_Work required:_
Your answer consists of the lines in the data that contain "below". Copy each of them.

——

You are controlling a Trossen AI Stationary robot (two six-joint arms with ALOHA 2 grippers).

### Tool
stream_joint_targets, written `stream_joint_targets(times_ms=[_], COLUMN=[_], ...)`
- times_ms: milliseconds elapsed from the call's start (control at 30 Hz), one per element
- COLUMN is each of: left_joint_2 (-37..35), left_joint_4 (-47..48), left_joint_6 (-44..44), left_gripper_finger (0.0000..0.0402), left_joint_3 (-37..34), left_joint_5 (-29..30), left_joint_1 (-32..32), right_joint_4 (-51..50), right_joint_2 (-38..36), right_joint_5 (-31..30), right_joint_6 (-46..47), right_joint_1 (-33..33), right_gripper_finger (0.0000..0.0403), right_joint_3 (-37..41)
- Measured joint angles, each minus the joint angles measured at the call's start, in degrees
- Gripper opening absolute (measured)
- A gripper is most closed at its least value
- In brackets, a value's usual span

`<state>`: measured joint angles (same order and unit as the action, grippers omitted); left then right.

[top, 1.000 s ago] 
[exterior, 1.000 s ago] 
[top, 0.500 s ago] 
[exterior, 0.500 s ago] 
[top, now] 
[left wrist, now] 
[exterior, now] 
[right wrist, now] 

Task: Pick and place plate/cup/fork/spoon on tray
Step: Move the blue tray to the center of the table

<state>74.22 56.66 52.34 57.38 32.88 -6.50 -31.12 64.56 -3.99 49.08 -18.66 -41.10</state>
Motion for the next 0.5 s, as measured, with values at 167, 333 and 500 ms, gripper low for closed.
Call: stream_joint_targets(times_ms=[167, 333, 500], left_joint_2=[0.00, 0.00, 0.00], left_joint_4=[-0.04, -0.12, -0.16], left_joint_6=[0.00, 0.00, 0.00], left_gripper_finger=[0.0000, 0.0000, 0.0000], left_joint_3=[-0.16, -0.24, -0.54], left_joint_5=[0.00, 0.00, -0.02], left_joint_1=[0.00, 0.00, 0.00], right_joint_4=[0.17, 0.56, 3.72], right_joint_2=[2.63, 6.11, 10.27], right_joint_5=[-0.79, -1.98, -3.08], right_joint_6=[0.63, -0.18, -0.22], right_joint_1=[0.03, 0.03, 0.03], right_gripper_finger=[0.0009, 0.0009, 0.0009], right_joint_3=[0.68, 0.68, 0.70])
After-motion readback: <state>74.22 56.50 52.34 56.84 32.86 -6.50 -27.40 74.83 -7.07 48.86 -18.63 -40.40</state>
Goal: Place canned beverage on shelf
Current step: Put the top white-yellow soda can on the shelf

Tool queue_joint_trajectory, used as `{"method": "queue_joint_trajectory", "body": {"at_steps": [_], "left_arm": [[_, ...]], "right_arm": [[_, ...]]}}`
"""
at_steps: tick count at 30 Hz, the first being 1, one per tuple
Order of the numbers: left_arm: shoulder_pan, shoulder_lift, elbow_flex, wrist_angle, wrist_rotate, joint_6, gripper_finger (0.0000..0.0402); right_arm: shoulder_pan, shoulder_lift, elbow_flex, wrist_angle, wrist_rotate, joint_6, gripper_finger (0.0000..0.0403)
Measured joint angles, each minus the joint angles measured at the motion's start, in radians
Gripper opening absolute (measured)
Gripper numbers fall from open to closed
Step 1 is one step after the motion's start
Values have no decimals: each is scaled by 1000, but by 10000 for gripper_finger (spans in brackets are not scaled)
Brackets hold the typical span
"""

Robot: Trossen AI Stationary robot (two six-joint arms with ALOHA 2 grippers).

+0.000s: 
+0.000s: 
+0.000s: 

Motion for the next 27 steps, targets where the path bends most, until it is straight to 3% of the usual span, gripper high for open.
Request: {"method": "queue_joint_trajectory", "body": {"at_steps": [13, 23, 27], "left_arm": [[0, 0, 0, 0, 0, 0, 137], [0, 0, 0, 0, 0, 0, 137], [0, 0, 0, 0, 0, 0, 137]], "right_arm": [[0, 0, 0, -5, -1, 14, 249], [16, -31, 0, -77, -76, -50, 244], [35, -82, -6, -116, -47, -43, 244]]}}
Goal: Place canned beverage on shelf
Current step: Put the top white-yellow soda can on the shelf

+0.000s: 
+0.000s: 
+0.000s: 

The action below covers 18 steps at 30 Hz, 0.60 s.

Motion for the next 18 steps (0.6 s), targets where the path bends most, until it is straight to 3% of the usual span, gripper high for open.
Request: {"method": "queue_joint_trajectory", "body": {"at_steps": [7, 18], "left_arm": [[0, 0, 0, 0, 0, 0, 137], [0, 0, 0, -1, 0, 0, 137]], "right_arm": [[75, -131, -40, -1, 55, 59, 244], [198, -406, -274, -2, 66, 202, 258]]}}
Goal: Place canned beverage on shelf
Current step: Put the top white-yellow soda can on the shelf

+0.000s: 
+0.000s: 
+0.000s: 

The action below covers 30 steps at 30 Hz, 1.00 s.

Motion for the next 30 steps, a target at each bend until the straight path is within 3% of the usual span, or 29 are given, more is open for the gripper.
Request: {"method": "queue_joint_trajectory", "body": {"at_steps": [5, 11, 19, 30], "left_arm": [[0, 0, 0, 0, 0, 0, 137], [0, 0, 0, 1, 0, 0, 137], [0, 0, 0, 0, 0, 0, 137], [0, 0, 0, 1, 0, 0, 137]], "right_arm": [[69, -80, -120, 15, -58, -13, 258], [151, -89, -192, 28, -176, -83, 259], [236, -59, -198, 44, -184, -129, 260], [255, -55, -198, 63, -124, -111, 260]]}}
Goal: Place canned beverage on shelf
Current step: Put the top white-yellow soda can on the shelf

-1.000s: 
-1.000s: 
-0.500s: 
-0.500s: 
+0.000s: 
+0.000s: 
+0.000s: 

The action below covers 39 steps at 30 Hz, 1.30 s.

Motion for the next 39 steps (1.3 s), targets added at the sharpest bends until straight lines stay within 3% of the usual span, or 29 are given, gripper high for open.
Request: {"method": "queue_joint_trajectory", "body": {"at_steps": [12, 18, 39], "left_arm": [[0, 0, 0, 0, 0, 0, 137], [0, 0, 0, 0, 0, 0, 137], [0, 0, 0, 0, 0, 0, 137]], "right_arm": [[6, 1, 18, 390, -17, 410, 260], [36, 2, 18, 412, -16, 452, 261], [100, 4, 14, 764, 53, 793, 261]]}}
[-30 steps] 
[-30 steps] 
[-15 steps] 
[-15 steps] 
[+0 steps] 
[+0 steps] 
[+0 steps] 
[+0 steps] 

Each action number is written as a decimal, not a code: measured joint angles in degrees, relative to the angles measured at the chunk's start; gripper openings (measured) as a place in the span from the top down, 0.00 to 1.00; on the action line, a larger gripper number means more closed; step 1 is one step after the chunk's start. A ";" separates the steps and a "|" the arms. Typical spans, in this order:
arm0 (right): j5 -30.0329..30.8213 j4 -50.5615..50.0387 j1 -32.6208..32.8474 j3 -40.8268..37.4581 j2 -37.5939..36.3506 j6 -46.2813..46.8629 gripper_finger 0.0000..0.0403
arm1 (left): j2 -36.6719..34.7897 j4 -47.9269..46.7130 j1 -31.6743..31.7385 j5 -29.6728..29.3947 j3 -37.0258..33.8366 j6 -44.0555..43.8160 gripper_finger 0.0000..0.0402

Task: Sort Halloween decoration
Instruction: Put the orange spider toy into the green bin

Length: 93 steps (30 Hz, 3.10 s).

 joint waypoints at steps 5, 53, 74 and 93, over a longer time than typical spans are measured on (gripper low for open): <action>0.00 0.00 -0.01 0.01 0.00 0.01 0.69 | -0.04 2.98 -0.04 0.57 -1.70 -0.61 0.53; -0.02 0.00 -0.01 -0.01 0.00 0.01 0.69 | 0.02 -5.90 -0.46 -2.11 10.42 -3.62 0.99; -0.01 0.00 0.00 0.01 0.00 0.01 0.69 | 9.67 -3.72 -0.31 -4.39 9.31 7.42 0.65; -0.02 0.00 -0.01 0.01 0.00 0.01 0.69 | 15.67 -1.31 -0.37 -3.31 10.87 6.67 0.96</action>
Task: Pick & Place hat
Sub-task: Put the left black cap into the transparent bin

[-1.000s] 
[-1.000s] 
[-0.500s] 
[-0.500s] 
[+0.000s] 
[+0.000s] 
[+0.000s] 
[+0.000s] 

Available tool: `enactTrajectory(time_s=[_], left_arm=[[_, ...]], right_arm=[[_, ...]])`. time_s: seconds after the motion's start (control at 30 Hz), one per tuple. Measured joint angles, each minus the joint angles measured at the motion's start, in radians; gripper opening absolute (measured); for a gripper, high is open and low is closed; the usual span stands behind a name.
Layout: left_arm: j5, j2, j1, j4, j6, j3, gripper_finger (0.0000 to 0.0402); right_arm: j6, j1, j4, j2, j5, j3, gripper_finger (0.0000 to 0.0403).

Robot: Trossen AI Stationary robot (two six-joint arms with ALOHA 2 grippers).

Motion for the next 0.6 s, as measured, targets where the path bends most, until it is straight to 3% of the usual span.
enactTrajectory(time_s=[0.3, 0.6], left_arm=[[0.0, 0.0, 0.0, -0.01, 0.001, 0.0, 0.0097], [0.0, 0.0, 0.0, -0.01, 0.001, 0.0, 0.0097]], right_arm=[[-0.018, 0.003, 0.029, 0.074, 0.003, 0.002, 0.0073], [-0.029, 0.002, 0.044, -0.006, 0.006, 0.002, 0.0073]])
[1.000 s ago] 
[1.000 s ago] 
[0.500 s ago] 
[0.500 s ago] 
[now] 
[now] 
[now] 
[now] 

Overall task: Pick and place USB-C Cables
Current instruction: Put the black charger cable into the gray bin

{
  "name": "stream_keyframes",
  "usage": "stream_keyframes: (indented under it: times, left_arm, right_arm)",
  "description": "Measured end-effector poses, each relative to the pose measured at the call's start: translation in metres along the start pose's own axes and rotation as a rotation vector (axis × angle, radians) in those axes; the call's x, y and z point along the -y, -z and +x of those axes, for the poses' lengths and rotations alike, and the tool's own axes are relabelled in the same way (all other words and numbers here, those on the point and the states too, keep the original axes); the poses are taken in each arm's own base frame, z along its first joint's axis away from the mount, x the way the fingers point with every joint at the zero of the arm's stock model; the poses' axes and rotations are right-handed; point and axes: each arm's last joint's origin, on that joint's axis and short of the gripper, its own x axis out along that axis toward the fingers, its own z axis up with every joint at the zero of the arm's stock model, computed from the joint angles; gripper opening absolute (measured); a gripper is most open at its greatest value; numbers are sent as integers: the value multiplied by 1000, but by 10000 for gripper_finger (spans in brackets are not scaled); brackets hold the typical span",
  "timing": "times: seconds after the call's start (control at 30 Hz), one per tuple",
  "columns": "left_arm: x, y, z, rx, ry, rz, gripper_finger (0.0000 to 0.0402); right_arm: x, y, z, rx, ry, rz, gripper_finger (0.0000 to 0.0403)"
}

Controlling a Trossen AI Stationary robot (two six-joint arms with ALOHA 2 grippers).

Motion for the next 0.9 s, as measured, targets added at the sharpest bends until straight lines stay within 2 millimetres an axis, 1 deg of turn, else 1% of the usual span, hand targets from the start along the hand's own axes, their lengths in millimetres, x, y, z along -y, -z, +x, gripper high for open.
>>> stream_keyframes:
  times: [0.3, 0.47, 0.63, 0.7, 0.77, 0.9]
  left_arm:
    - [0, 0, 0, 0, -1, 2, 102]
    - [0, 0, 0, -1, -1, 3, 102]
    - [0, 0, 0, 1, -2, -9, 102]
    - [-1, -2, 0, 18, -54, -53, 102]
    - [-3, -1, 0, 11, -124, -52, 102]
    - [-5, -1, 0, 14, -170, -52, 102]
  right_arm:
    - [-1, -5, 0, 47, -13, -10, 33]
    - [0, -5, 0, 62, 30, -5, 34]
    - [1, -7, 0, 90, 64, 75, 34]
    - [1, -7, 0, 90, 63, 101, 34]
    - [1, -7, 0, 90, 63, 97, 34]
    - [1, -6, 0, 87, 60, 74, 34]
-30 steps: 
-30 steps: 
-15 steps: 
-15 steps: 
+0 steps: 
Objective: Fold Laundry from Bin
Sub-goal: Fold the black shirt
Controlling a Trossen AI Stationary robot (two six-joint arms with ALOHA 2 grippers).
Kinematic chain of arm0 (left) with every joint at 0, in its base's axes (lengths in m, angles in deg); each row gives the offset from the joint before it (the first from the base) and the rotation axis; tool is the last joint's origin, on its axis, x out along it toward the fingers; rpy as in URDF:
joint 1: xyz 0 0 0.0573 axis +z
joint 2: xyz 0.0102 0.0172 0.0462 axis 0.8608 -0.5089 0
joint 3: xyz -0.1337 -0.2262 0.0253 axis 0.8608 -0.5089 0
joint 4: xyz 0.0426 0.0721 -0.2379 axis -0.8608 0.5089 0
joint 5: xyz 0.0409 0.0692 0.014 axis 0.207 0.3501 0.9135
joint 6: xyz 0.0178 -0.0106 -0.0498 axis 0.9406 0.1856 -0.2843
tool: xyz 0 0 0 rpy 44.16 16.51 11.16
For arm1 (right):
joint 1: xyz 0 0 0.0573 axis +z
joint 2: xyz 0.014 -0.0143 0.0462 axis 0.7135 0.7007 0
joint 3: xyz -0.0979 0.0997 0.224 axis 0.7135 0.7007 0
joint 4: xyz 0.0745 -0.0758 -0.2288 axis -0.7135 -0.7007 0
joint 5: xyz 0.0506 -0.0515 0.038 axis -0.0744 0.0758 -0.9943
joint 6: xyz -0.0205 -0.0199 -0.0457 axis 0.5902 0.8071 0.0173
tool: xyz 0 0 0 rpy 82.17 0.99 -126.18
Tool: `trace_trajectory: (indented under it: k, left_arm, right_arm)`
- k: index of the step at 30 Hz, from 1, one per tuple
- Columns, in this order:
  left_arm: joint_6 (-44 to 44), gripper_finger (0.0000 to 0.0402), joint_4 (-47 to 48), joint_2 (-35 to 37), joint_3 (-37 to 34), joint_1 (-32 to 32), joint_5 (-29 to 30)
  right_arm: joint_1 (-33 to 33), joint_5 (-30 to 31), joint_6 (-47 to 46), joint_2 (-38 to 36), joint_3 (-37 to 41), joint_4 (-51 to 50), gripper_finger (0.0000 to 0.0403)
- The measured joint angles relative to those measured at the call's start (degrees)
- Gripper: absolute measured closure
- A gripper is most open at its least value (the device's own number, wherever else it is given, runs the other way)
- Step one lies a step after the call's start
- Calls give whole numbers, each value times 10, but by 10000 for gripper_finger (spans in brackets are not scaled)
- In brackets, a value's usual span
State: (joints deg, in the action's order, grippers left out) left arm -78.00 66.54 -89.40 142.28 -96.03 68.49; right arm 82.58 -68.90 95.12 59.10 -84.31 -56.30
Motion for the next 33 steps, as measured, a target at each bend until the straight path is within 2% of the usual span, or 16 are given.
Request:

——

_Answer to the problem:_
The action below covers 18 steps at 30 Hz, 0.60 s.
The action below covers 30 steps at 30 Hz, 1.00 s.
The action below covers 39 steps at 30 Hz, 1.30 s.

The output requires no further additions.